By José Antonio Quintana García



The ship was full to capacity and everything was ready for landfall […]. Guided by Cuban pilots we cautiously approached the chosen spot […] at the mouth of the San Juan river. There was a full moon to illuminate us, with just a few clouds in the sky. Suddenly a cloud blocked the moon. A ray of light managed to filter through and was reflected right onto the spot where we were to land[…]

I spotted a Spanish gunboat making for the river. I informed the leader of the expedition, who ordered Captain O'Brien to turn around and withdraw. I returned to the Observation Post and now saw another gunboat heading towards us. I told Captain Lewis, the ship’s captain, who calmly replied that I was dreaming, at which point the first cannon-ball went off […].

I ran and told Captain O‘Brien to put the ship at full steam in order to evade the gunboats[…], which were now behind us and closing in. At the same time I distributed a rifle and ammunition to each volunteer and told them to take up positions at the stern and fire on the gun boats […].

Once we were ready, O’Brien turned the ship to face one of the gunboats, and when we thought ourselves within range we opened fire. Unfortunately the first shot missed and we had to repeat the operation, all the while losing ground and coming too close to the gunboats.

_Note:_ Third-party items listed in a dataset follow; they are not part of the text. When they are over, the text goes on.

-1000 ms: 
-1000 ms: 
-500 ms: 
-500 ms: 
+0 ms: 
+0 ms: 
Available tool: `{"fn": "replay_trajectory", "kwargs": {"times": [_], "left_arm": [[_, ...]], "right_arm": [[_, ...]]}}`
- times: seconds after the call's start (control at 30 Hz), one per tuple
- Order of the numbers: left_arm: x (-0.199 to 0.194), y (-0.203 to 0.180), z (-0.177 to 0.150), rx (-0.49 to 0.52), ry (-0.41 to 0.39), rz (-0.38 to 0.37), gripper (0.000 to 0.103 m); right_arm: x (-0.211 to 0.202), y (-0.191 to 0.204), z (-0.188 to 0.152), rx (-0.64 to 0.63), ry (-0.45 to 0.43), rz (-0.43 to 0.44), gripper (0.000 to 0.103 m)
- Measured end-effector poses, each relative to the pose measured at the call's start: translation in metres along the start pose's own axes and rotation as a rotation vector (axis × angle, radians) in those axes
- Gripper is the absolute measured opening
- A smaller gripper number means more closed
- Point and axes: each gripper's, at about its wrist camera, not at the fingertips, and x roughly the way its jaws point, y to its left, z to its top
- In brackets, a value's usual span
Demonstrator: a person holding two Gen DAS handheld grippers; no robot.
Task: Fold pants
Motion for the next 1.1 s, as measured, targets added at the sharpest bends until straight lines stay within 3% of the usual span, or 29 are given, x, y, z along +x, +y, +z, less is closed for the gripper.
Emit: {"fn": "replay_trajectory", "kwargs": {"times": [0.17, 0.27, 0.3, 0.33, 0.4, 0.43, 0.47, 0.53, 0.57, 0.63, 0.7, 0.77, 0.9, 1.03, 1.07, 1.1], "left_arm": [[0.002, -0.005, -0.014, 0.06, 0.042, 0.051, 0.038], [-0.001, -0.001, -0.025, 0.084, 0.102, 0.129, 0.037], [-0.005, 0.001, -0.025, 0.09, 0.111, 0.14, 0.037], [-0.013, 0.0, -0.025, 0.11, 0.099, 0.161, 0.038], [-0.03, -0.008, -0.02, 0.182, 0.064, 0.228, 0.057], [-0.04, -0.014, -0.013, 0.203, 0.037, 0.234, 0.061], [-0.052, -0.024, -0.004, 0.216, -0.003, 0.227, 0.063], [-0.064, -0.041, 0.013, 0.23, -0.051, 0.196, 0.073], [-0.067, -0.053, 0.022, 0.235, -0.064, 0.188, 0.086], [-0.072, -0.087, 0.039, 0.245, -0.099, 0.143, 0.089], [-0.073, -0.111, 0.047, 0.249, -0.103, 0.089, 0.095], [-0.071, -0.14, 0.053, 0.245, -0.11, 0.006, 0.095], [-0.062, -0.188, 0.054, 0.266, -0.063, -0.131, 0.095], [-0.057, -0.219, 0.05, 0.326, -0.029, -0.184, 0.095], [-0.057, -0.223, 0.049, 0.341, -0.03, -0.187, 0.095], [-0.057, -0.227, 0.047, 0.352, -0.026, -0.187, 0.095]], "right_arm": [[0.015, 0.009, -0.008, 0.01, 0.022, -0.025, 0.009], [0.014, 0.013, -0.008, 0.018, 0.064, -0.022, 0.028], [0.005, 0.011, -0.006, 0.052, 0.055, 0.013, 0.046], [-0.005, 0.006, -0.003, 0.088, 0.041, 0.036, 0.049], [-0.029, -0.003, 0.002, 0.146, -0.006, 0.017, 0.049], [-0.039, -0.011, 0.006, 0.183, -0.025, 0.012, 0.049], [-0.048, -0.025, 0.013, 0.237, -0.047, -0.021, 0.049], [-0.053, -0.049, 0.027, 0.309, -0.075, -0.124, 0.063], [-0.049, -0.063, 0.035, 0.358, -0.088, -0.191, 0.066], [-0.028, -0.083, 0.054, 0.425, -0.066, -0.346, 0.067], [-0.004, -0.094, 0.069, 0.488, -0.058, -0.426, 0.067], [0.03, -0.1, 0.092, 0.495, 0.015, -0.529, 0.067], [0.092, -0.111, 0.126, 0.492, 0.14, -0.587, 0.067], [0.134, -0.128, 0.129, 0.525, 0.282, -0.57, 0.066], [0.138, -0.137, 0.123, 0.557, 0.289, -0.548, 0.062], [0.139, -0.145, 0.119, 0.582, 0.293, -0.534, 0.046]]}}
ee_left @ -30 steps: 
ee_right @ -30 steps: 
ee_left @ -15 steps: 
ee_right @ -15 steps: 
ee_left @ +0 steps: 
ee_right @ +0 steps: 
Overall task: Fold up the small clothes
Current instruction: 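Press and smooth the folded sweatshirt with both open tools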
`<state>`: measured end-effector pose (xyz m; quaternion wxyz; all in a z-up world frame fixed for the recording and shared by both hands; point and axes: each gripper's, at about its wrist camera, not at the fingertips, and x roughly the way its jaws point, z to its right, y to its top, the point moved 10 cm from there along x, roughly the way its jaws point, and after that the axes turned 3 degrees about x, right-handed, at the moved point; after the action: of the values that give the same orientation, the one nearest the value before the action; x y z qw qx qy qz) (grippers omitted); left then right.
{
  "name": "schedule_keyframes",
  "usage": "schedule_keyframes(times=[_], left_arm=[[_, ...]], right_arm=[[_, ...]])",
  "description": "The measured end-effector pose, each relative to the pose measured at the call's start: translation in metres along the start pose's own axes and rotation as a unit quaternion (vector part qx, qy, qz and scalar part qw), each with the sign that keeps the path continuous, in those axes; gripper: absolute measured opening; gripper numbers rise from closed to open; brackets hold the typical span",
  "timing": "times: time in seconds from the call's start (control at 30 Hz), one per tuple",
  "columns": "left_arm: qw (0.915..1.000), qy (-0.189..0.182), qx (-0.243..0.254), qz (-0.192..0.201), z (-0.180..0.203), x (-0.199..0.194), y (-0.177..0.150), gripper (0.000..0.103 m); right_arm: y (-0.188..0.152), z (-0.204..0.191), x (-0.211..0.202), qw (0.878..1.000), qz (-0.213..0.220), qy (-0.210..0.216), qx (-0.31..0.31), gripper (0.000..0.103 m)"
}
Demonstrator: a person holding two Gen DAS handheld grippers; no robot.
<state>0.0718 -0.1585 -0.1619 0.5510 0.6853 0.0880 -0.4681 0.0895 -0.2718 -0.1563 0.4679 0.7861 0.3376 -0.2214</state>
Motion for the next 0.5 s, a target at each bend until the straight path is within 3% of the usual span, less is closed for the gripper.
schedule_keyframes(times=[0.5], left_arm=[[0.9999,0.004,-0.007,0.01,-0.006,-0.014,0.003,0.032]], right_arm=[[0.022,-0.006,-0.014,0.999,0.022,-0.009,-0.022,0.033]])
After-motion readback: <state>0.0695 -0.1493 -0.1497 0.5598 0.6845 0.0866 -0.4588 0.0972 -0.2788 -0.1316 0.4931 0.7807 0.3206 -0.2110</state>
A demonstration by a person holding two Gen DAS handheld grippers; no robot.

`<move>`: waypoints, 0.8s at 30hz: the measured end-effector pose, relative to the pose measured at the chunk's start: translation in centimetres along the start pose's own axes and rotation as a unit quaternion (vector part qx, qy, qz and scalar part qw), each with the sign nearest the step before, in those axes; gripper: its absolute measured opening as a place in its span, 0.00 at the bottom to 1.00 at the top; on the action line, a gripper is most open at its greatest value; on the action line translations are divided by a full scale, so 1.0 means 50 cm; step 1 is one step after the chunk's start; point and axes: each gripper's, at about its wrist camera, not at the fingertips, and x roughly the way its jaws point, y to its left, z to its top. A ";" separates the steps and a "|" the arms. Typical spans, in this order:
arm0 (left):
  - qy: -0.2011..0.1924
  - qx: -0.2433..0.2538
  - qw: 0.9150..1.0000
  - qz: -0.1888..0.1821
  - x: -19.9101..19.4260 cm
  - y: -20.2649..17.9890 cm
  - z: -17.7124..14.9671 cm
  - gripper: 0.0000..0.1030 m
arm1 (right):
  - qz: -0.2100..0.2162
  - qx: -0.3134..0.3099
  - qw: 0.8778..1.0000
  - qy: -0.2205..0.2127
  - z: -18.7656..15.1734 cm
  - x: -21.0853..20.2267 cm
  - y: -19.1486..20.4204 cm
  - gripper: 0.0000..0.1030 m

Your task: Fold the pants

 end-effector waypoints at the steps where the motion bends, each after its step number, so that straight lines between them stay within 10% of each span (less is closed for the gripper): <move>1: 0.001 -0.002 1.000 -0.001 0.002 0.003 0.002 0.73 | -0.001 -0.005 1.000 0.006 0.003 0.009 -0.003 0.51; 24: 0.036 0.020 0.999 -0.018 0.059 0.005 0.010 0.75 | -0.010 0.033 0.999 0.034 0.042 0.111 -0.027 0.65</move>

We fired a second shot and the noise produced by this last cannonade shattered all the glass in the windows at the ship’s stern […] But this shot did us a great service, since when the gunboats saw that we were well armed they reduced speed,  allowing us to withdraw calmly (Pertierra Sierra 2000:83). 

The Spaniards suffered a number of casualties in the clash.

What was this floating house like, from which “Dynamite” challenged the maritime power of Spain, well provisioned by the United States? Piotr Streltsov, a Russian internationalist who fought in the Liberation Army at Pinar del Río under Mayor General Antonio Maceo described the Three Friends in his memoirs:

[…] she is a small craft, like a river boat. She can make 18 knots, a speed that allows her to outrun almost all the Spanish cruisers. This, together with the experience of her crew, accounts for the fact that, during the two years of the insurrection, government ships never captured her, indeed a number of them suffered damage at the hands of the 'Three Friends'.

Aside from its engine this ship has no other means of defence, except for the rare cases when she carries a cargo of cannons, which are installed at the prow. Like most American ships, in addition to the upper deck there are several structures which disfigure the original build of the 'Three Friends'. Her hold is not large, hence more than a third of her cargo was stowed on the lower deck, while the expeditionaries remained on the upper deck (Streltsov 1984: 54).

Stalked by Spies

John “Dynamite” O’Brien and the other seafaring Cuban revolutionaries also had to deal with United States spies. A letter published in the newspaper Cuba y Puerto Rico denounced the work of these men:


A United States policeman, now turned to spying, was on board the steamer 'Three Friends', currently at Jacksonville, during its recent voyage supposedly on a filibustering expedition. Today he submitted to the Attorney General the notebook in which he had written down everything that occurred on board during the voyage. This report is believed to offer a good deal of evidence of the ship’s participation in filibustering activity, but the information is not conclusive nor does it offer the proof sought by Spain. It is hard to believe that there should be men so vile and nations which accept espionage as an institution (González Barrios 1990: 216).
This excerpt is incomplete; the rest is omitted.